Robust SfM with Little Image Overlap
This addresses a bottleneck in 3D reconstruction for applications with sparse image sets, representing an incremental improvement over traditional SfM techniques.
The paper tackles the problem of Structure-from-Motion (SfM) in scenarios with minimal image overlap, such as only two images per scene part, by proposing a method based on line coplanarity hypotheses to estimate relative scales without trifocal information. Experiments show it successfully calibrates previously unmanageable datasets without sacrificing accuracy.

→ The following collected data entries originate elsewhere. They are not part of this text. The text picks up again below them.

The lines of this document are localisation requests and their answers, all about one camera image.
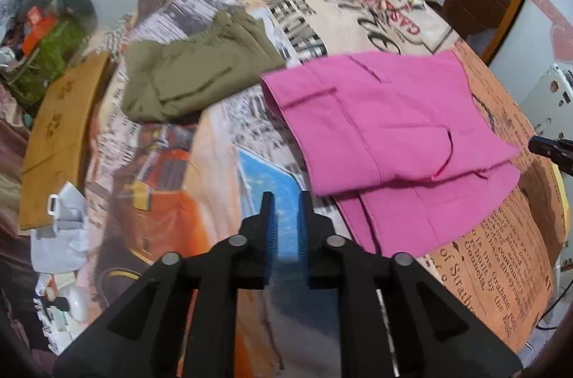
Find brown cardboard box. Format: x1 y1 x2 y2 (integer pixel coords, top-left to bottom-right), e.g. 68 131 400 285
19 51 110 231

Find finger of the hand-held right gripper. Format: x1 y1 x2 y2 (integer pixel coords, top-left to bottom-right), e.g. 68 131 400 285
527 135 573 176

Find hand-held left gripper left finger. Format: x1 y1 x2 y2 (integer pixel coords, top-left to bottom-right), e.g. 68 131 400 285
51 191 280 378

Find printed blanket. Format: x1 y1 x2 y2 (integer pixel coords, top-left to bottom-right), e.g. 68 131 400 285
83 0 567 378

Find white appliance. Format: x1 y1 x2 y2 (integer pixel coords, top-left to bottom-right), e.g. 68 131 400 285
521 62 573 137

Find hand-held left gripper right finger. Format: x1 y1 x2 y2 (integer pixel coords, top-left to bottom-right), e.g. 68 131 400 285
298 191 524 378

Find yellow bed sheet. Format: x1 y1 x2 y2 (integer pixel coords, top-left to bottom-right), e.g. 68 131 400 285
550 163 567 236

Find pink pants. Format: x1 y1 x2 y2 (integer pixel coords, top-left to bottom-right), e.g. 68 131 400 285
260 50 522 258

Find pink heart wall sticker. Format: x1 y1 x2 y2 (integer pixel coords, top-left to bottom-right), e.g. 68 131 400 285
528 0 573 61

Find black cable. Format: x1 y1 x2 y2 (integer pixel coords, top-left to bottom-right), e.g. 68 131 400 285
535 284 570 331

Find olive green pants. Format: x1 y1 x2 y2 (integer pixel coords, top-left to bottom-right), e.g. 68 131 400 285
122 9 287 123

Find green bag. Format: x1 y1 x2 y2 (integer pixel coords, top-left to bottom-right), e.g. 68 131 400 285
9 18 86 106

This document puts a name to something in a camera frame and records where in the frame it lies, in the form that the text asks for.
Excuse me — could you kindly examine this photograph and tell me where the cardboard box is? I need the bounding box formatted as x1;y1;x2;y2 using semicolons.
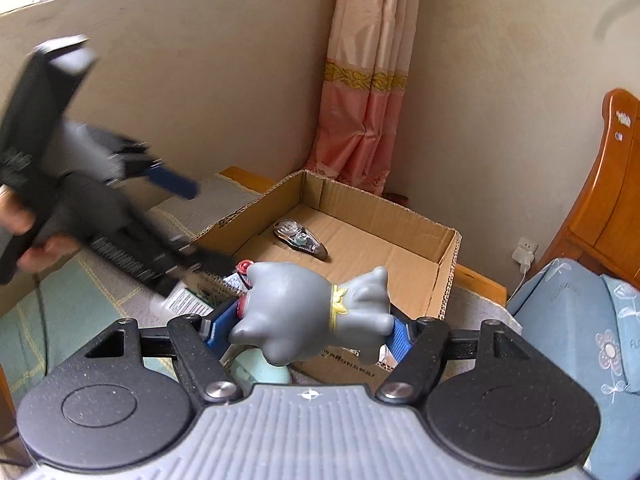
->
187;170;463;386

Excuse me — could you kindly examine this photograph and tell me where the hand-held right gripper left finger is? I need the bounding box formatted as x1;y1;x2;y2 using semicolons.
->
85;300;246;404

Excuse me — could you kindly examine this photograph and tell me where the white wall charger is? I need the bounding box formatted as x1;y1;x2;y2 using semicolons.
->
511;236;540;267

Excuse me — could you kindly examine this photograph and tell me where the white printed tube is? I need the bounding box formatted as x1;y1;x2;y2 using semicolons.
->
150;260;257;319

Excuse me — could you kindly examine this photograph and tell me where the pale green plastic object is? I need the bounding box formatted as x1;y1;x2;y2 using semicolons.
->
230;349;292;387

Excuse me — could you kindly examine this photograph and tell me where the person's left hand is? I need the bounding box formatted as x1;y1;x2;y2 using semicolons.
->
0;186;77;274

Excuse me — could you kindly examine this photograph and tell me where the blue floral pillow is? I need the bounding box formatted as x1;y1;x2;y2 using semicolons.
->
600;272;640;406

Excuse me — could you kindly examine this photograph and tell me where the striped mat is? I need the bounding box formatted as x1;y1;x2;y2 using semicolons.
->
0;172;511;411

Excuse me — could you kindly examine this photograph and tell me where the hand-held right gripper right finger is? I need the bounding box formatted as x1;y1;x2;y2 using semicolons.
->
375;310;538;406

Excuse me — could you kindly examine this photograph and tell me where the blue floral bed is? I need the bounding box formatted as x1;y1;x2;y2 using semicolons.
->
505;257;640;480

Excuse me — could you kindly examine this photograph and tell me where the wooden headboard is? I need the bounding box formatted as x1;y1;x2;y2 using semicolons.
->
537;87;640;288

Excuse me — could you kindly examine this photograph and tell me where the clear correction tape dispenser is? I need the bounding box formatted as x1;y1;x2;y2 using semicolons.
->
272;219;330;261

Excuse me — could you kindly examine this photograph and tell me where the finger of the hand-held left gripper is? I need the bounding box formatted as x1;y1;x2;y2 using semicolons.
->
170;237;241;273
107;132;201;201

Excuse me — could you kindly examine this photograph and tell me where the pink curtain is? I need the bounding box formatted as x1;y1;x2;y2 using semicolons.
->
305;0;426;199

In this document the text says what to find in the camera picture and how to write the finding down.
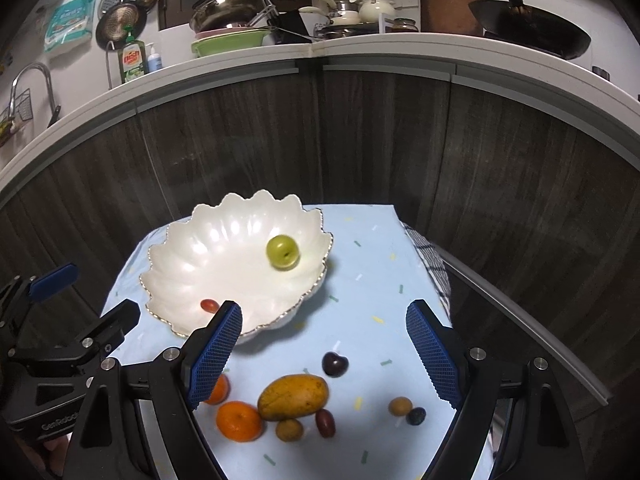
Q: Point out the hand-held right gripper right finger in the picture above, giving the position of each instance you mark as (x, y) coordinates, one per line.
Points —
(432, 355)

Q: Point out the dark wood kitchen cabinet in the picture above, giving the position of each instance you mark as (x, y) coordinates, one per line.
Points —
(250, 135)

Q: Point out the small green apple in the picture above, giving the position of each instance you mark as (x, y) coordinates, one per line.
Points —
(282, 252)

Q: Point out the brown longan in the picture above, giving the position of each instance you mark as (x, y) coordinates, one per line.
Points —
(289, 430)
(400, 406)

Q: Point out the dark blueberry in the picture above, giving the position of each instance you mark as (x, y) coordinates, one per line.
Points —
(416, 416)

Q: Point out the green dish soap bottle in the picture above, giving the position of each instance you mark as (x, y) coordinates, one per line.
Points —
(131, 60)

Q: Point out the large orange mandarin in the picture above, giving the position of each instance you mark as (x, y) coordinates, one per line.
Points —
(239, 421)

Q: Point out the green plastic basin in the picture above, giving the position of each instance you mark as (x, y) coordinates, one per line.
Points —
(227, 44)

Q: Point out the red cherry tomato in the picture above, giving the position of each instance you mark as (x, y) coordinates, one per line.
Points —
(208, 305)

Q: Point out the white scalloped bowl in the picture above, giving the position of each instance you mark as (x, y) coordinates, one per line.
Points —
(215, 260)

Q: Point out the cream pot with lid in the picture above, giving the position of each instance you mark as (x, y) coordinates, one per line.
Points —
(377, 10)

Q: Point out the brown kiwi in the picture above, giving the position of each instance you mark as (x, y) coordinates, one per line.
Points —
(293, 397)

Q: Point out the red grape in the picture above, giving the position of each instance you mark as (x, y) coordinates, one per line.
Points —
(325, 422)

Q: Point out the teal wet wipes packet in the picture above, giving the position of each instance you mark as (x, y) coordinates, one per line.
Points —
(70, 20)

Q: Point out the pink plate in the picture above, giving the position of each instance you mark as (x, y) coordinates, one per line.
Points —
(225, 33)

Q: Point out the light blue speckled tablecloth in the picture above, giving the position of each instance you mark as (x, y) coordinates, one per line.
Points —
(360, 285)

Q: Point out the glass jar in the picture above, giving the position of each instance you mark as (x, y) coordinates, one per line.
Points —
(404, 25)

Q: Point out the dark red cherry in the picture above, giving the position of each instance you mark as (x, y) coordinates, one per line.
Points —
(335, 365)

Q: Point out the clear pump soap bottle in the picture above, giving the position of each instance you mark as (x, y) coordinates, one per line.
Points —
(154, 61)

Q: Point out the black white checked cloth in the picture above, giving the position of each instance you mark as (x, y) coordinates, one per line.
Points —
(432, 265)

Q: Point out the metal tongs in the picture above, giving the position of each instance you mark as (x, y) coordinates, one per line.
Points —
(265, 14)

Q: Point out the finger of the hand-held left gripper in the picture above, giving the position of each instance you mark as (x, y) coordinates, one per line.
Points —
(52, 280)
(115, 320)

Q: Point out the steel kitchen faucet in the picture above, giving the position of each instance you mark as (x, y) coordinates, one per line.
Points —
(47, 80)

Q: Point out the small orange mandarin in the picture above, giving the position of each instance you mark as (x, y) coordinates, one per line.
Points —
(221, 390)

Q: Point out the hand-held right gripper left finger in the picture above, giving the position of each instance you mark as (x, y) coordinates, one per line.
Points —
(215, 355)

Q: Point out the black wok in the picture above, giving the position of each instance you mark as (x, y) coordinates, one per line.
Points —
(530, 25)

Usual Structure-from-Motion (SfM) techniques require at least trifocal overlaps to calibrate cameras and reconstruct a scene. We consider here scenarios of reduced image sets with little overlap, possibly as low as two images at most seeing the same part of the scene. We propose a new method, based on line coplanarity hypotheses, for estimating the relative scale of two independent bifocal calibrations sharing a camera, without the need of any trifocal information or Manhattan-world assumption. We use it to compute SfM in a chain of up-to-scale relative motions. For accuracy, we however also make use of trifocal information for line and/or point features, when present, relaxing usual trifocal constraints. For robustness to wrong assumptions and mismatches, we embed all constraints in a parameterless RANSAC-like approach. Experiments show that we can calibrate datasets that previously could not, and that this wider applicability does not come at the cost of inaccuracy.